首頁 大題小作

演講 進步的回退

2001年12月法國國家圖書館

當很多富裕起來的中國農民從鄉村進入城市的時候,我算是一個逆行者,兩年前開始階段性地離開城市,大半時間定居中國南方一個偏僻山區——我在上一個世紀六十年代當知識青年的地方,曾經進入過我的長篇小說《馬橋詞典》及其他作品。我在那裏栽樹、種菜、喂雞,收獲的瓜果和雞蛋如果吃不完,就用來饋贈城市裏的親戚和朋友。這是一種中國古代讀書人“晴耕雨讀”的生活方式,我覺得沒有什麽不好。有一位報紙記者跑到這個地方找我,對我的選擇表示了懷疑:你這是不是回避現實?我說什麽是現實?難道隻有都市的高樓裏才有“現實”?而占中國人口百分之六十九的農民和占中國土地百分之九十五的鄉村就不是“現實”?記者的另一個問題是:你這是不是要對抗現代化?我說什麽是現代化?我在這裏比你在都市呼吸著更清新的空氣,飲用更潔淨的水,吃著品質更優良的糧食和瓜果,還享受著更多的閑適和自由,為什麽這不是“現代化”,而你被廢氣、髒水以及某些有害食品困擾並且在都市的大樓、地鐵、公寓裏一天天公式化的疲於奔命倒成了“現代化”?

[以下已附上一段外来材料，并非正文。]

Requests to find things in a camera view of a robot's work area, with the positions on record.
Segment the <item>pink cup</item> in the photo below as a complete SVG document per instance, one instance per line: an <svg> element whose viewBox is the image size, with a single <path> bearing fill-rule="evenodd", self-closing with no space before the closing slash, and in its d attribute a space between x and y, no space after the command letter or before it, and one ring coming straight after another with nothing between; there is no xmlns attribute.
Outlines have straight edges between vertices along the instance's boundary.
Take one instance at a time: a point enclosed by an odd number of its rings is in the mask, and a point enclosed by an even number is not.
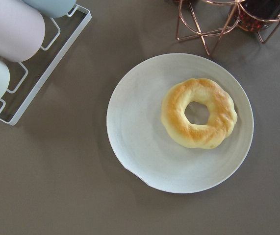
<svg viewBox="0 0 280 235"><path fill-rule="evenodd" d="M0 56L28 60L40 49L45 36L42 15L20 0L0 0Z"/></svg>

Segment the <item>dark drink bottle in rack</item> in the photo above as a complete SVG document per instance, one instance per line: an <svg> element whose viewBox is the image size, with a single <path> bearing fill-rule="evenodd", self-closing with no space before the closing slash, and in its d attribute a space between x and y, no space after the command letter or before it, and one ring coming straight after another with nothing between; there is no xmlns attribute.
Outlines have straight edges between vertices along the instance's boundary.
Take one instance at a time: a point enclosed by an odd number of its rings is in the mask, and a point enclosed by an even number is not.
<svg viewBox="0 0 280 235"><path fill-rule="evenodd" d="M248 32L266 29L270 23L263 20L274 20L280 14L280 0L245 0L241 2L238 26Z"/></svg>

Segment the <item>blue cup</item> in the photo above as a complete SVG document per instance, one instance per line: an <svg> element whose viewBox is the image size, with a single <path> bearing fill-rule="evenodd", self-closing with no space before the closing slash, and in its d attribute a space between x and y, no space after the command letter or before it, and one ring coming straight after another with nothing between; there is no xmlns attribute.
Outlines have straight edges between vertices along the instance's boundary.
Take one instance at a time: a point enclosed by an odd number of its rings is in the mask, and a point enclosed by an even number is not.
<svg viewBox="0 0 280 235"><path fill-rule="evenodd" d="M50 18L65 16L76 4L76 0L23 0L23 2Z"/></svg>

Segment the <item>yellow glazed donut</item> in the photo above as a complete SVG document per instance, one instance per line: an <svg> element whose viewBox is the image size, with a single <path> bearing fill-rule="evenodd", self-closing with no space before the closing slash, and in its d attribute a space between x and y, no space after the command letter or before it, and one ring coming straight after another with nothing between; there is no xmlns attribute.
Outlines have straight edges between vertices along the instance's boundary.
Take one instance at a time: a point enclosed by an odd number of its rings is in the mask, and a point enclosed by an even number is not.
<svg viewBox="0 0 280 235"><path fill-rule="evenodd" d="M161 122L178 144L212 149L232 133L237 113L230 95L216 82L192 78L173 86L164 96Z"/></svg>

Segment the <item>white round plate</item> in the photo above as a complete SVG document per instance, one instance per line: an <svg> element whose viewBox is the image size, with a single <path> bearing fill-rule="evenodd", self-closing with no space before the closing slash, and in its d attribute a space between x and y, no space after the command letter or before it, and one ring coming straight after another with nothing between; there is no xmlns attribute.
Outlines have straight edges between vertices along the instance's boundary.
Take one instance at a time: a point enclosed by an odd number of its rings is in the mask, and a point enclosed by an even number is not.
<svg viewBox="0 0 280 235"><path fill-rule="evenodd" d="M150 58L118 83L107 133L120 163L148 186L194 193L230 177L250 149L254 117L238 81L192 54Z"/></svg>

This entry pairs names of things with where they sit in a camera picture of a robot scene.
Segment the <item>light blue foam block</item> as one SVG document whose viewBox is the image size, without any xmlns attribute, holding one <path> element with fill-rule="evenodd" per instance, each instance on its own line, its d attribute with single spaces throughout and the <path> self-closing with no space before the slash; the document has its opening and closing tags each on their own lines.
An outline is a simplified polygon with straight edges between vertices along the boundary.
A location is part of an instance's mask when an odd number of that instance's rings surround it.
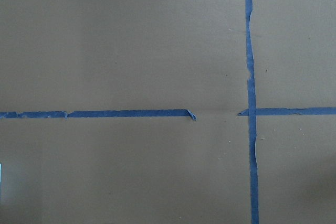
<svg viewBox="0 0 336 224">
<path fill-rule="evenodd" d="M 0 163 L 0 183 L 2 181 L 2 164 Z"/>
</svg>

問題很明顯:這裏有對“現代化”不同的理解和定義。回顧我們剛剛告別的二十世紀,從歐洲推向全球的資本主義和共產主義兩大浪潮,都以“現代化”為目標,甚至都曾用經濟和技術的指標,甚至單純用GDP的數量,來衡量一個地區所謂“現代化”的程度。可惜的是,經濟和技術隻是我們生活內容的一部分而不是全部;事實上,經濟和技術的活動也並不都體現為GDP,如法國曆史學家布羅代爾曾經談到過的家務勞動等等。在我這兩年中的鄉下生活裏,優質的陽光、空氣、水,這些生命體最重要的三大基本元素都不構成GDP。自產自給的各種綠色食品因為不進人市場交換,也無法進入GDP的統計。我所得到的心境的寧靜、勞動的樂趣、人際關係的和睦、時間的自由安排等等,與GDP更沒有什麽關係。因此在我那位記者朋友看來,我是一'個GDP競賽中的落後者,一'定生活得很痛苦,甚至已經脫離了“現實”。在中國當代主流媒體的話語中,一個作家是不應該這樣自絕於“現實”的,而“現實”“幸福”“發展”“文明”等等,都是繁華都市的代名詞,僅僅與車水馬龍和燈紅酒綠相聯係。顯而易見,“現代”在這裏不再是一個單純的時間概念,而是發達經濟和發達技術的代用符號。於是很多人以美國的曼哈頓為“現代”的圖標,而把僅僅離都市十公裏或二十公裏之外的生活排除在“現代”之外,通常是聳聳肩,將這些明明是現代的事物、明明就存在於他們身邊的事物,斥之為“傳統”或者“古老”,並且在思想視野裏予以完全的刪除。